France's central government slashed its budget deficit last year by a third thanks to the end of one-off spending measures, the budget ministry said today, but state auditors said much tougher austerity measures were needed to hit EU targets.

The central government's 2011 shortfall came in at €90.8 billion, €4.5 billion better than forecast in last year's budget, meaning France should comfortably beat its overall state deficit target for last year of 5.7 per cent of GDP.

President Nicolas Sarkozy said recently the overall public deficit - which includes social security and local authority spending - could have dipped as low as 5.3 per cent of gross domestic product last year, putting France well on track to meet this year's target of 4.5 per cent.

Today's figures showed that, while revenues were flat last year, the central government was able to slash its deficit as spending tumbled by 14 per cent to €365.4 billion.

Spending in 2010 had been boosted by a €32 billion one-off charge for a government future investment programme covering everything from industry to research and teaching, and an exceptional payment to regional governments to cover the cost of a reform to France's local business tax.

France's Court of Auditors - a quasi-judicial body charged with reviewing public finances - said in a report that the government last year had taken only one tenth of the measures required to keep its promise of balancing the public finances by 2016 and that much tougher steps would be needed.

"At this rate it would take 10 years to get to budgetary equilibrium," said Didier Migaud, first president of the Court of Auditors. "The biggest steps will remain to be taken in 2013 and 2014."

The Court of Auditors estimated that France had reduced its structural deficit - excluding cyclical economic effects - to 4.5 per cent of GDP in 2011, down by just 0.5 of a percentage point from the previous year.

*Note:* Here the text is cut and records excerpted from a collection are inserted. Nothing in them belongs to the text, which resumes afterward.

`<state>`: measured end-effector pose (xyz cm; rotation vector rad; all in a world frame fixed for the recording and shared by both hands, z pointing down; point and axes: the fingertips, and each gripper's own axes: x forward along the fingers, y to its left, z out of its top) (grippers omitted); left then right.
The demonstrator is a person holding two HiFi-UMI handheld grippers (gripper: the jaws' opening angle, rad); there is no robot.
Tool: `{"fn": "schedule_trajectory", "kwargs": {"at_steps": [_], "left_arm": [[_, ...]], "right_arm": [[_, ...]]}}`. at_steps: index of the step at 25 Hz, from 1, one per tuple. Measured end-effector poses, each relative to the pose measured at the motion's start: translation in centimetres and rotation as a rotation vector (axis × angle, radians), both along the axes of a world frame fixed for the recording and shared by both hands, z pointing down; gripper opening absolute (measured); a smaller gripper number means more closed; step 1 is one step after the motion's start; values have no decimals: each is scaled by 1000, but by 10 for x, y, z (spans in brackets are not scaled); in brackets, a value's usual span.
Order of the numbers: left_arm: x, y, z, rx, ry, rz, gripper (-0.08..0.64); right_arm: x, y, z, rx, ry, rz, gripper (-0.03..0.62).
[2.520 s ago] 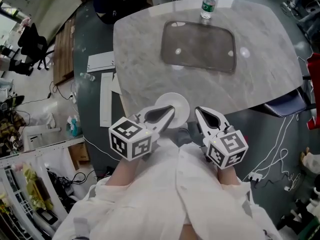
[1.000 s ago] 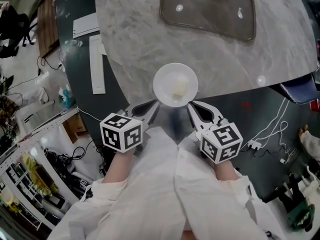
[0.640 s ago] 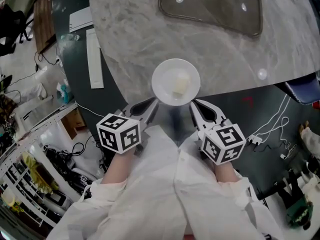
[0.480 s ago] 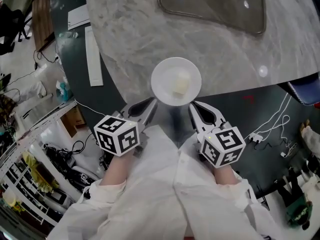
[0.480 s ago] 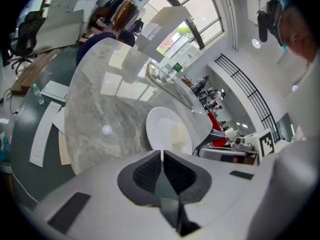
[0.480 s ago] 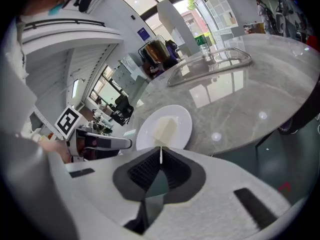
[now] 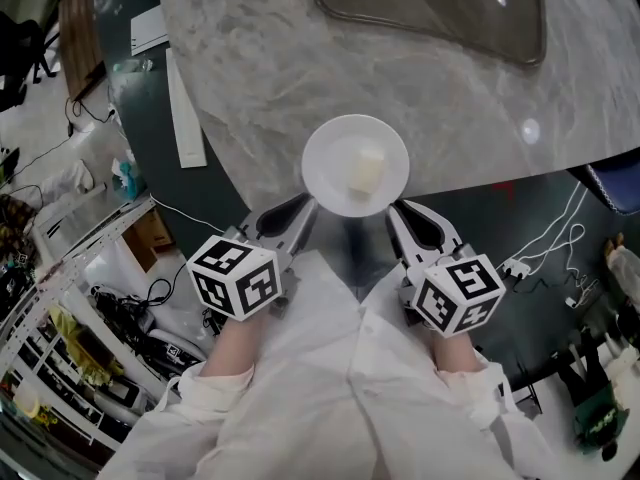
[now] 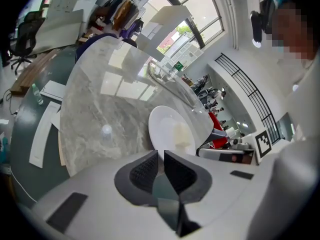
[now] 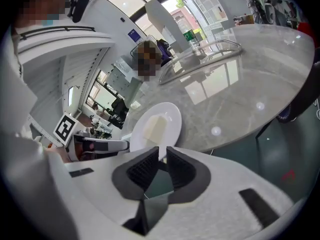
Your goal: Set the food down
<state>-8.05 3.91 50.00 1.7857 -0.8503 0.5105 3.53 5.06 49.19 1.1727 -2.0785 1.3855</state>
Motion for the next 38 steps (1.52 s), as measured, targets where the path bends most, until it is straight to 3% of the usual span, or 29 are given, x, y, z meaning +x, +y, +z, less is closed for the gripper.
{"fn": "schedule_trajectory", "kwargs": {"at_steps": [5, 12, 14, 16, 38], "left_arm": [[-2, -5, 0, 3, 10, -6, 28], [-4, -12, -2, 4, -4, 6, 29], [-5, -9, -2, -13, 5, 5, 53], [-4, -8, -2, -33, 25, 0, 130], [6, -16, 3, -49, 87, -39, 132]], "right_arm": [[-3, 0, 3, -5, -11, -2, 14], [9, -5, -1, -8, 1, 28, 98], [16, -6, 0, -16, 14, 48, 101], [17, -8, 4, -26, 18, 46, 101], [14, -15, 10, -28, 30, 46, 100]]}}
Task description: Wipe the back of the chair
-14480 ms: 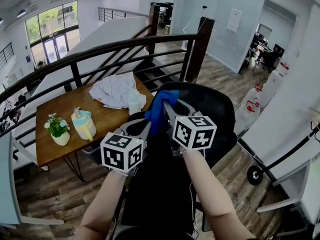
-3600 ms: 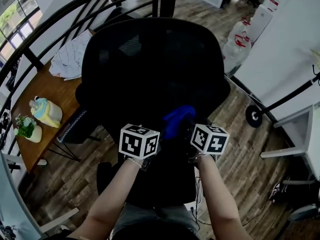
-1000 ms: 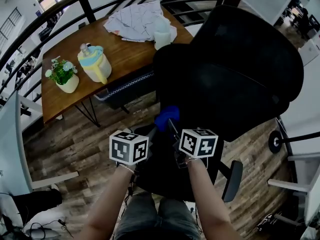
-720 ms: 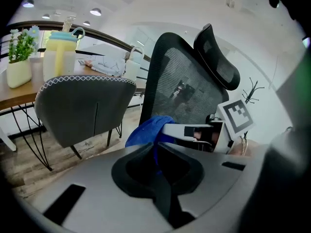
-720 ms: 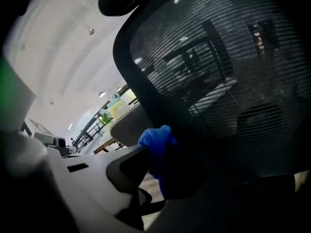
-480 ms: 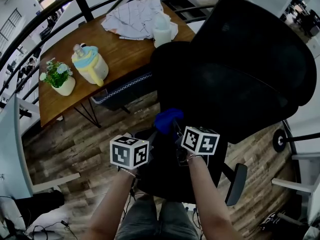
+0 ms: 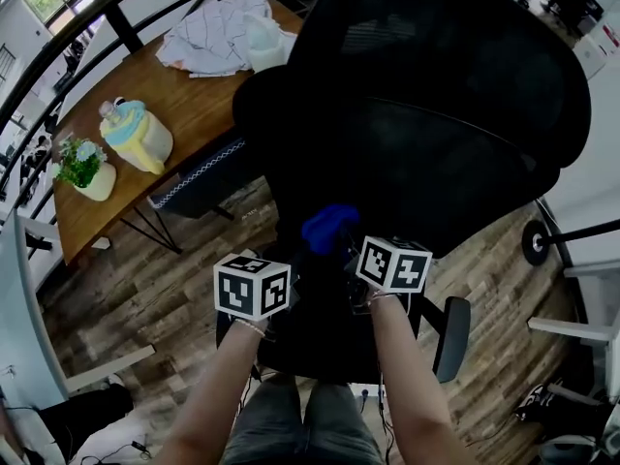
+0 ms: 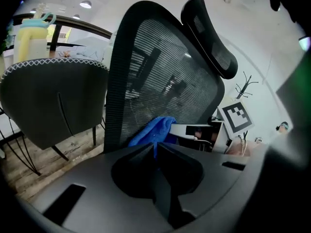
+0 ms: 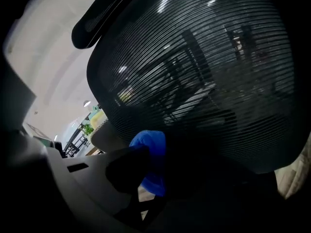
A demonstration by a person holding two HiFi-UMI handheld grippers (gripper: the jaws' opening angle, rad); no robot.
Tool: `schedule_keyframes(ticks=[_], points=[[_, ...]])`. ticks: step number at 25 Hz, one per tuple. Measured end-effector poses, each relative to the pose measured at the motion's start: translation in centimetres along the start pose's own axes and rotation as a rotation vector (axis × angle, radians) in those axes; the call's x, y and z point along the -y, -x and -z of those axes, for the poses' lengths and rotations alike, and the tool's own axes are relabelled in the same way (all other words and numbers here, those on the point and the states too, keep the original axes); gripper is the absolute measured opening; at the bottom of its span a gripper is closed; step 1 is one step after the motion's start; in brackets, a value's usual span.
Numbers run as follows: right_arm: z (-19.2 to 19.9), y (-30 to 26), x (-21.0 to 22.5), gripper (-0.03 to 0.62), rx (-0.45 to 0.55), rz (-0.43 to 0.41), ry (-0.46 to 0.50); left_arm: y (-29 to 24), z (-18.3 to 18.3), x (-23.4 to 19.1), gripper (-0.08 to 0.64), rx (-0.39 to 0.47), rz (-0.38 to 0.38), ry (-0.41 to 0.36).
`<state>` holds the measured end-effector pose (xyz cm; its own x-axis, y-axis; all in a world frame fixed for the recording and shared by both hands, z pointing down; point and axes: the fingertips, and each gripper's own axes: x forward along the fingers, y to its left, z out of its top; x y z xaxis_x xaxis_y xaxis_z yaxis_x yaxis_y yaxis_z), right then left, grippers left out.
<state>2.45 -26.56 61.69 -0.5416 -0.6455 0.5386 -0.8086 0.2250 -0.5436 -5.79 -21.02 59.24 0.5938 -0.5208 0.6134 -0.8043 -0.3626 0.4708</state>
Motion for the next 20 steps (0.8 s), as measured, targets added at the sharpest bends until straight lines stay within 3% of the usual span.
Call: schedule_keyframes(ticks=[20], points=[[-1.2,10.1,13.1,0.092,0.143,0.187,-0.148,-7.0,0.9,10.2,0.034,-0.069,0.12,-0.105]])
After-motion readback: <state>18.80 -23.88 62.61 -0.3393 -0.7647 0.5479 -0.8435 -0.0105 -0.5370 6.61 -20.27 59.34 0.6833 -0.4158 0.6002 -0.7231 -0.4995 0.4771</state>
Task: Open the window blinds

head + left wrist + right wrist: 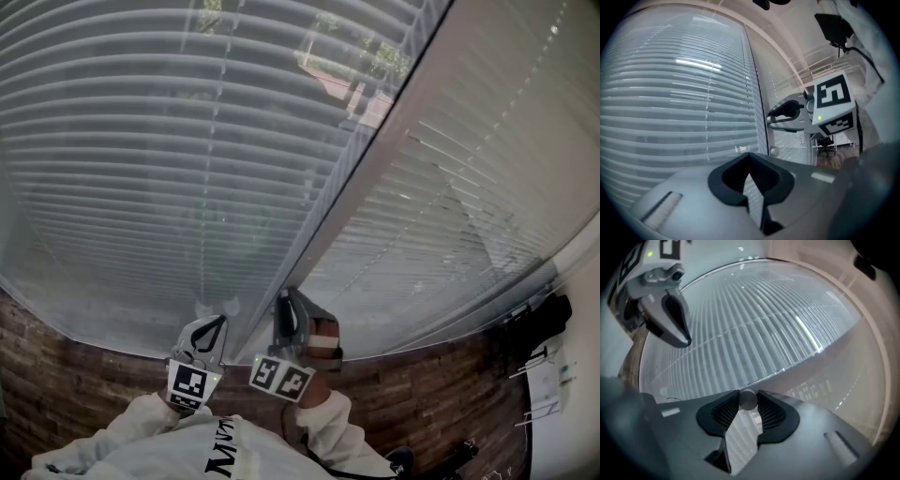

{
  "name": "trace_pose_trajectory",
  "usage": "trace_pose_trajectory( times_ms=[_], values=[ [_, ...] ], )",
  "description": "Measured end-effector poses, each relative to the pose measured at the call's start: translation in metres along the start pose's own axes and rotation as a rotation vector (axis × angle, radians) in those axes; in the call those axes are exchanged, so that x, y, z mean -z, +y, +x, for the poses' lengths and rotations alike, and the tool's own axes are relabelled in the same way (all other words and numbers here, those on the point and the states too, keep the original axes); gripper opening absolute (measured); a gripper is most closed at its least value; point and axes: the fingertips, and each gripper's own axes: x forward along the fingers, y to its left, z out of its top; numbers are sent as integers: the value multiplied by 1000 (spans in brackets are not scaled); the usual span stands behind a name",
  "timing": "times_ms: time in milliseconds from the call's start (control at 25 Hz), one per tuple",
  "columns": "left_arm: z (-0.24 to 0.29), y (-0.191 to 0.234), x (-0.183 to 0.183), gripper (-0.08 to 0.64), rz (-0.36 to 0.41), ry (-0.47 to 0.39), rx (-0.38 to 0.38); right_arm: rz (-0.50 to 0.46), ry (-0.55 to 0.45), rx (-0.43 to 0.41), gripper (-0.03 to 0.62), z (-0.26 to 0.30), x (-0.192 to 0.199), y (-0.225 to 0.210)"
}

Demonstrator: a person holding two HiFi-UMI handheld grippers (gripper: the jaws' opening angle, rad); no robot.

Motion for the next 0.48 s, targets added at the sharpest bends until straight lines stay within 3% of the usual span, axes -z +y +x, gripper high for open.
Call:
trace_pose_trajectory(
  times_ms=[320, 480],
  values=[
    [3, 0, 1, 0, 7, 3, 3, 656, -50, -62, 127, 1, 5, -9],
    [2, -1, 1, 0, 11, 8, 5, 1078, -87, -102, 127, -1, 11, -15]
  ],
)
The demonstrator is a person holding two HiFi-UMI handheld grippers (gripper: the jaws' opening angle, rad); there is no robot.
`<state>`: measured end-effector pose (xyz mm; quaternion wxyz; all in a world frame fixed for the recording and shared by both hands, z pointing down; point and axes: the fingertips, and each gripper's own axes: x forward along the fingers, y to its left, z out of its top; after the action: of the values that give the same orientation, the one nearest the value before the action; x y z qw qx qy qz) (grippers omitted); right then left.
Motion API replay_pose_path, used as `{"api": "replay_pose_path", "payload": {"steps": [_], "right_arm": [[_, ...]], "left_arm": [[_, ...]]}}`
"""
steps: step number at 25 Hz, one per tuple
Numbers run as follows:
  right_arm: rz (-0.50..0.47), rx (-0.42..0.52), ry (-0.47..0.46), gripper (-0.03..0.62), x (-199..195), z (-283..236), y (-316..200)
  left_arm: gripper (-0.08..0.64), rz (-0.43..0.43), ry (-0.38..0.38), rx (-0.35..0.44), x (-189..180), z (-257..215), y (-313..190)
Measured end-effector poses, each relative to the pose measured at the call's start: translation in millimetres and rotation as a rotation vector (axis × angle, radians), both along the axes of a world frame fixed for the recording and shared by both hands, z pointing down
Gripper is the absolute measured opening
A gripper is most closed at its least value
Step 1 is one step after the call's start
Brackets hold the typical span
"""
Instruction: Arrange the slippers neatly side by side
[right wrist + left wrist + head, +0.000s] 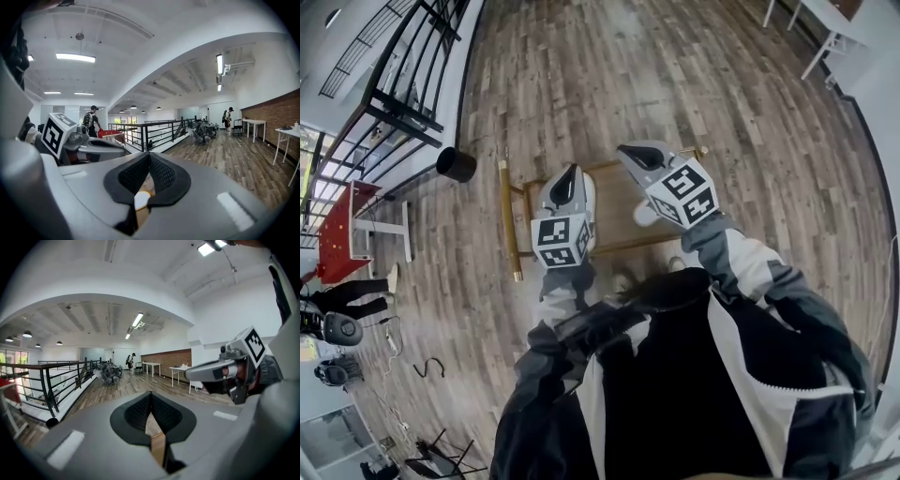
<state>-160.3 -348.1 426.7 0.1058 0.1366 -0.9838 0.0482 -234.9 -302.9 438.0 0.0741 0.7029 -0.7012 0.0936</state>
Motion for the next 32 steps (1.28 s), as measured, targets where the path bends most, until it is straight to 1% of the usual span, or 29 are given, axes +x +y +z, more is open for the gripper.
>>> {"api": "replay_pose_path", "payload": {"steps": [3, 5, 7, 10, 16, 19, 22, 25, 28, 32], "right_arm": [[0.012, 0.005, -0.002, 0.005, -1, -1, 2], [0.018, -0.001, 0.0, 0.005, -1, 0, 2], [0.026, -0.009, 0.002, 0.005, 0, 2, 4], [0.04, -0.009, 0.013, 0.005, 0, 6, 6], [0.075, 0.012, 0.044, 0.005, 5, 8, 4], [0.11, 0.024, 0.054, 0.006, 12, 11, 1], [0.133, 0.034, 0.058, 0.005, 17, 10, -3], [0.126, 0.041, 0.074, 0.006, 18, 13, 0], [0.121, 0.057, 0.089, 0.005, 18, 12, 3], [0.136, 0.096, 0.074, 0.005, 27, 8, 4]], "left_arm": [[0.003, -0.007, -0.026, -0.088, -13, 28, 3], [0.036, -0.012, -0.017, -0.139, -21, 48, 5], [0.046, -0.014, -0.019, -0.193, -28, 71, 8], [0.066, -0.009, -0.039, -0.293, -40, 113, 12], [0.183, 0.003, -0.001, -0.48, -60, 191, 13], [0.26, -0.025, 0.011, -0.582, -72, 234, 18], [0.278, -0.047, 0.033, -0.681, -84, 274, 24], [0.282, -0.032, 0.055, -0.742, -85, 308, 24], [0.285, -0.016, 0.079, -0.808, -81, 315, 25], [0.285, -0.002, 0.101, -0.827, -75, 324, 18]]}}
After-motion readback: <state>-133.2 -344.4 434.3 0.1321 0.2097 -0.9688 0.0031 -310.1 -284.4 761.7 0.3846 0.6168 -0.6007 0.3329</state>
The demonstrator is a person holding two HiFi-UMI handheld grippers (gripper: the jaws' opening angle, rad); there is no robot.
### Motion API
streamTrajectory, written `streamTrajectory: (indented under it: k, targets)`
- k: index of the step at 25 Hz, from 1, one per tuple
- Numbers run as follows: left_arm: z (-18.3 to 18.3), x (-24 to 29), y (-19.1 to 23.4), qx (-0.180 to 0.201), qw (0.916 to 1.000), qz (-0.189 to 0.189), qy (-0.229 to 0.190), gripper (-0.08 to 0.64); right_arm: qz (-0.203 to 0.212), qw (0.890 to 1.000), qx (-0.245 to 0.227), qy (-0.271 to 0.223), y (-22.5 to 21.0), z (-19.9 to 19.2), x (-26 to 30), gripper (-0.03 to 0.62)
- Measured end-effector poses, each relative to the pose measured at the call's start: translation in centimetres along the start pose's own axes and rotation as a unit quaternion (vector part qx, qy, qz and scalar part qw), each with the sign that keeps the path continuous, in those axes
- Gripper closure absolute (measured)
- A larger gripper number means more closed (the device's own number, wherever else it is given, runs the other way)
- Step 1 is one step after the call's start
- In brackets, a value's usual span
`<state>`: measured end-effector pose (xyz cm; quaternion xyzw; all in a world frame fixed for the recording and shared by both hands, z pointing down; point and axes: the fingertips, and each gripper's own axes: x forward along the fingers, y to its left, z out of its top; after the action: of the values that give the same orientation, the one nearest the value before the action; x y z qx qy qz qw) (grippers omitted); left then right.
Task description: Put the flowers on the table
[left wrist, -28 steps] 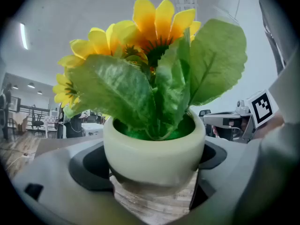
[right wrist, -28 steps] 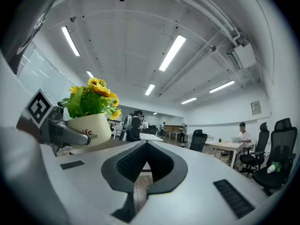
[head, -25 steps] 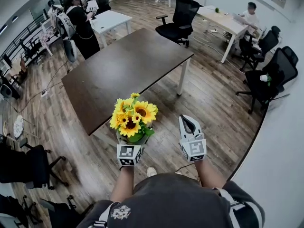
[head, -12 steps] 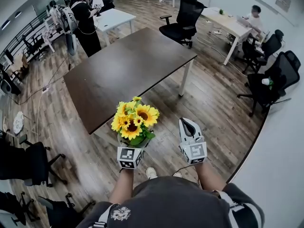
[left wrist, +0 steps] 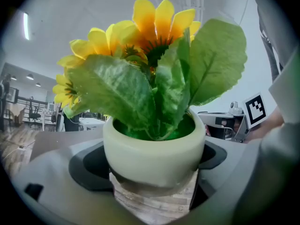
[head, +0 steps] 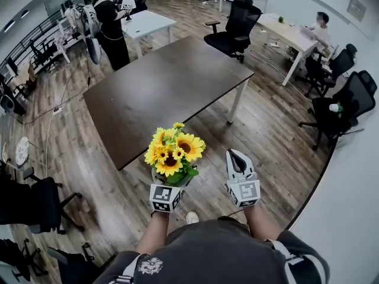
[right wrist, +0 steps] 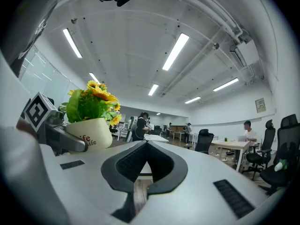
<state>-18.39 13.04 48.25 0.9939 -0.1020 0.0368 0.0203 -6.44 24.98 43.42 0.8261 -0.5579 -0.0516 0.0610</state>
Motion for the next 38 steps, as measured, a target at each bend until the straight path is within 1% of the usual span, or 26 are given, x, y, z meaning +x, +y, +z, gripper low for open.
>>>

It called for Mr Sarkozy, who trails his Socialist rival Francois Hollande in polls ahead of the first round of presidential elections in April, to clearly lay out the government's plans for meeting this commitment.The court urged the government to slash €15 billion from the myriad exemptions that litter France's complex tax code.

Mr Sarkozy's government has pledged to cut its public deficit to 4.5 per cent of GDP this year and to within an EU ceiling of 3 per cent by 2013, but its task is being complicated by a slowdown in French growth.